Increasingly, large-scale clinical trial programs are conducted in non-English countries, and the need to translate and adapt clinical trial documentation for use in other than the source language continues to rise in demand.
A key methodology for the evaluation of therapies is the randomized controlled trial. These clinical trials traditionally relied on relatively objective clinical outcome measures, such as cure, biological response to treatment, or survival.
In recent years, however, patients and investigators alike have argued that subjective indicators should be considered as well. These indicators are regarded as indicators of quality of life. Many questionnaires, or instruments, have been developed for quality of life assessment, and the demand to translate them has increased year after year.
The translation of these Quality of Life (Qol) or Patient Reported Outcomes (PROs) is referred to as Linguistic Validation. The name implies both linguistic and conceptual equivalence across languages and cultures, and is achieved through the most intricate methodology in the translation industry.

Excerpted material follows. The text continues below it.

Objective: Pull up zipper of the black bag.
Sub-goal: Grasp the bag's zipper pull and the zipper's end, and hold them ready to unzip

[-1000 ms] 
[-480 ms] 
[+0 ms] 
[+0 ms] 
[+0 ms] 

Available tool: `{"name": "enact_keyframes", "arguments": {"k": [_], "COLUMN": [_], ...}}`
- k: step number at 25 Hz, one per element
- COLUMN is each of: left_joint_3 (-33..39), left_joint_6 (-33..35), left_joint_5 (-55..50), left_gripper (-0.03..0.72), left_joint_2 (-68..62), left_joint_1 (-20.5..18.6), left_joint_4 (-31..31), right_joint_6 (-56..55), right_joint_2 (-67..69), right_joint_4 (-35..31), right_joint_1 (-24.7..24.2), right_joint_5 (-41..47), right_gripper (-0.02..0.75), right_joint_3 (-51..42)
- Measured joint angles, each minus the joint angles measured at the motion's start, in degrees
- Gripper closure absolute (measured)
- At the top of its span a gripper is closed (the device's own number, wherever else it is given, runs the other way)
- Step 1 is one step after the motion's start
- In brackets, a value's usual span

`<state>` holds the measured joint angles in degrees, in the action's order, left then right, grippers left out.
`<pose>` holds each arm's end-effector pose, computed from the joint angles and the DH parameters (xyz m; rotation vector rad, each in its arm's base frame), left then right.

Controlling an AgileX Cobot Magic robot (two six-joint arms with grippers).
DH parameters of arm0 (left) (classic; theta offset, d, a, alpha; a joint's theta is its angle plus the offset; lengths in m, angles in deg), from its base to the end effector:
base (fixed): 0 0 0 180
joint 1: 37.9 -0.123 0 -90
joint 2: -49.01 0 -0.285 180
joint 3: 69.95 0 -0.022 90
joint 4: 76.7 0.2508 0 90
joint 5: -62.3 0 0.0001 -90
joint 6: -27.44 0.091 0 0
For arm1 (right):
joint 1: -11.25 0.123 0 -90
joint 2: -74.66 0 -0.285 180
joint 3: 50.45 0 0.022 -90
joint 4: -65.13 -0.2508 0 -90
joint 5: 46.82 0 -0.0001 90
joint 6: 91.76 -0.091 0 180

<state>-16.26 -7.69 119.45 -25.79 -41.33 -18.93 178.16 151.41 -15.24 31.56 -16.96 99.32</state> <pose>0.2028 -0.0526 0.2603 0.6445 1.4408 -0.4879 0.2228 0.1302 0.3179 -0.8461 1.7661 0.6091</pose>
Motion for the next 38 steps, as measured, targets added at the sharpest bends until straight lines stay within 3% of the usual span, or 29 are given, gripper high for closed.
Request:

The Linguistic Validation process includes two forward translations performed by native speakers of the target languages who are working independently. It is then followed by a reconciliation of the forward translations into a first draft translation by another native speaker of the target language.
This linguist, known as the Reconciler, plays a key role in the Linguistic Validation methodology, because it is the Reconciler who updates the draft translation several times during the process and who ultimately has the final say on whether or not the translation may be considered final and, thus, validated.
After Reconciliation, the reconciled version is back translated into the source language by a native speaker of the source language, usually English. The Back Translation (BT) step is followed by a comparison of the BT and the source, called Comparative Review, performed by a native speaker of the source language who has undergone our Comparative Review training.
The draft translation is then updated by the Reconciler and sent for review to a clinician in the target locale and in the specialization targeted by the instrument. The draft translation is updated again, if necessary, formatted, and sent to a healthcare professional who interviews five patients who have the disease or condition targeted by the instrument.
This interview process is called Cognitive Debriefing. Patients are asked if they understand the translations, if the language is offensive or irrelevant to them, and if they would change any of the wording. Patient feedback is evaluated after the Cognitive Debriefing step, and, once again, the draft translation is revised by the Reconciler, if needed. Finally, the validated translation is formatted and final review before delivery to the customer.